From crib to college, a financial guide for new parents
Having a baby is, for most, one of the happiest times in life. The expenses that come with it, however, can strike fear in even the most laid-back of prospective parents. But with some research and planning, you should be able to have your baby and raise her without breaking the bank. Following are some steps to get you started. For even more help, consider consulting a certified financial planner.
Step 1: Start an emergency fund> A cushion of three to six months’ living expenses safely tucked away will give you peace of mind, especially in today’s uncertain economic climate. Evaluate your and your partner’s job security and then stash as much money as possible each month into a savings account or money-
market fund to tide you over in case of a layoff.
Step 2: Evaluate your life-insurance needs> Each wage earner should have term life insurance equal to about seven times his or her annual income. In the event of a partner’s death, the surviving parent will have enough money to cover the cost of child care, housekeeping and other services so he or she can work.
Step 3: Research your health-insurance coverage> What will it cost you to deliver your baby? That depends on where you live and your health-insurance coverage. Research your coverage and determine out-of-pocket costs for doctors’ fees, hospital services, medical procedures and drugs. Look into unexpected circumstances such as Cesarean deliveries, and don’t forget about the baby. She’ll need a newborn pediatric exam and frequent checkups.
If you are self-employed, find out before you get pregnant whether your health insurance covers pregnancy. Many policies require the purchase of a pregnancy rider before conception (a rider is special, extended insurance that covers a specific benefit). Find out if the rider covers the cost of doctors’ visits, prenatal care and baby care.
Step 4: Estimate first-year expenses> The average family spends $6,200 on baby products during an infant’s first year, according to Denise and Alan Fields, authors of Baby Bargains (Windsor Peak Press, 2001). This amount does not include the cost of child care. Their information comes from a survey of parents, government statistics and estimates from companies in the baby industry.
You can spend less than this, of course. Through a combination of smart shopping and sales resistance, you can keep your first-year budget under control.
Step 5: Prepare to raise your child to age 18> The U.S. Department of Agriculture publishes the annual report “Expenditures on Children by Families.” The report for the year 2000 (available at www.usda.gov) found that it costs a middle-income family (families with a pre-tax annual income of $38,000 to $64,000) approximately $205,381 to raise an only child to age 18; expenses are estimated at $165,630 to raise a second child. These figures do not include inflation.
The main objective is to make sure you have enough income to handle the ongoing expenses. Effective budgeting and career decisions are the most important things to consider.
Step 6: Start saving for college> The average cost to attend and live at a four-year public university is currently $11,976 a year, according to the College Board, a nonprofit association that helps prepare students for college. Multiply this by four years and factor in an inflation rate of 5 percent per year over the next 18 years, and you’ll be looking at total college expenses of $124,225. If you start saving now, you can meet this goal by setting aside $320 a month.
Two good choices for college savings are the Coverdell education savings account (formerly the Education IRA) and the 529 plan.
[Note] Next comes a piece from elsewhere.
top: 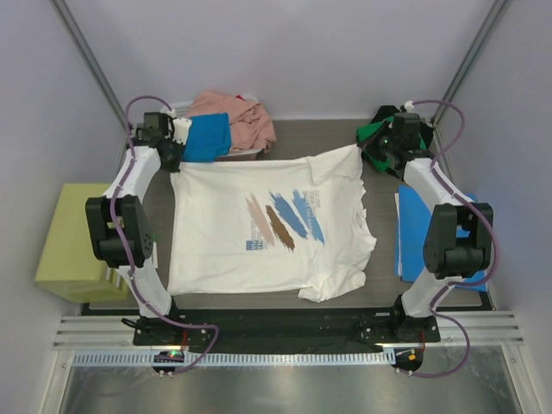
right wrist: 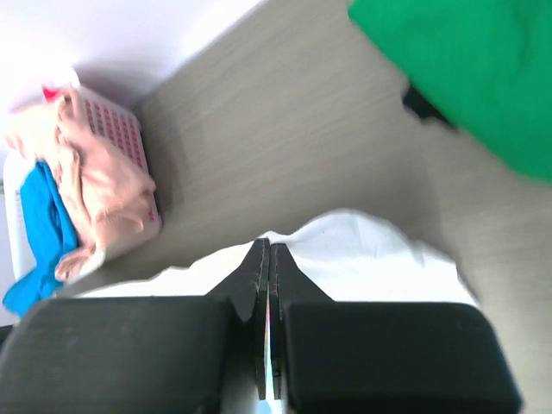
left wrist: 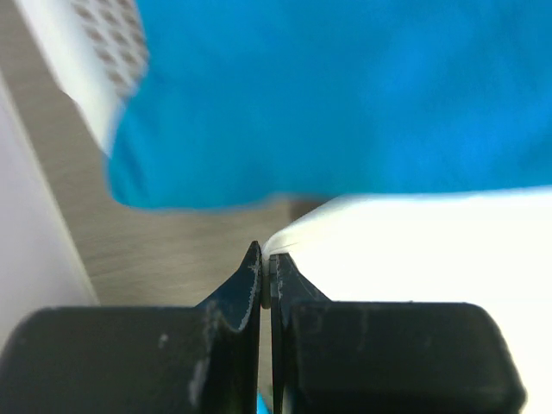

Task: Fold and stack the t-shirts
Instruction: Fold the tshirt

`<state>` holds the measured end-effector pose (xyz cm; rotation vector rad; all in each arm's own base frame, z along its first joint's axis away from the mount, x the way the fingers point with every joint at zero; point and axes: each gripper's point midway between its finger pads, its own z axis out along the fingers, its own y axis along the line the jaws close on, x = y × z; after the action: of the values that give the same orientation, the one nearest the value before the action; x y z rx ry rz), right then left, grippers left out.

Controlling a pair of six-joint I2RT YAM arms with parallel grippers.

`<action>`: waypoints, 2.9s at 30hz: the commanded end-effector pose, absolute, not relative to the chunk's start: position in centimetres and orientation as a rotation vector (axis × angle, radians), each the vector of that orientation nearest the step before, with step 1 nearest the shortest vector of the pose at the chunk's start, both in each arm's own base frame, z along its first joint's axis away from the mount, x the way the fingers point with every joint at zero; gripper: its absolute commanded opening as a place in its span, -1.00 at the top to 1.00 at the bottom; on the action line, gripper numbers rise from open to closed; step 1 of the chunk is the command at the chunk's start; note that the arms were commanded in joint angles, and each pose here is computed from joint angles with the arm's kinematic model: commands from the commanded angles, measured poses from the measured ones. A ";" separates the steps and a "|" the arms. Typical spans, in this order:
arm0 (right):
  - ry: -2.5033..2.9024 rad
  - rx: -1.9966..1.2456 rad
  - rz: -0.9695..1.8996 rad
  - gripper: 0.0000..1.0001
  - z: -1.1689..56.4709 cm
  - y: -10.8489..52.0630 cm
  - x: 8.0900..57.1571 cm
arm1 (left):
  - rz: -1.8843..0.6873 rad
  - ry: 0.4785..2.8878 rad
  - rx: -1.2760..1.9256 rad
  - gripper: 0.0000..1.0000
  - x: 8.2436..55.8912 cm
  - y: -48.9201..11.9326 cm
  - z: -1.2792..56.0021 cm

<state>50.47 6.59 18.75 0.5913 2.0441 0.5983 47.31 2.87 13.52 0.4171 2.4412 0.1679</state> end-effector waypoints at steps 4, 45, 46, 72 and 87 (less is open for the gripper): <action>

With both programs, your money grows tax-free and remains tax-free if used for qualified education expenses. The Coverdell account can be set up with a brokerage firm or mutual-fund company.
With the 529 plan, your money is invested in a professionally managed portfolio that corresponds to the age of your child (more stocks when she’s young, more bonds as she moves closer to college age).
Also investigate other opportunities to save for your child’s education. For example, a program called Upromise offers a free and easy way for anyone to contribute tax-deferred money to a child’s college fund. A portion of money that you, your family and friends spend via participating well-known companies (such as McDonald’s, AT&T and many more) goes into a tax-free Upromise account. You can also open a 529 account through Upromise (managed by a reputable financial firm) and have the money automatically deposited into it.
Step 7: Enjoy your child>Do your research and know what’s ahead financially, but don’t get so obsessed with the numbers that you forget to savor time with your baby. These are precious moments that you don’t want to miss.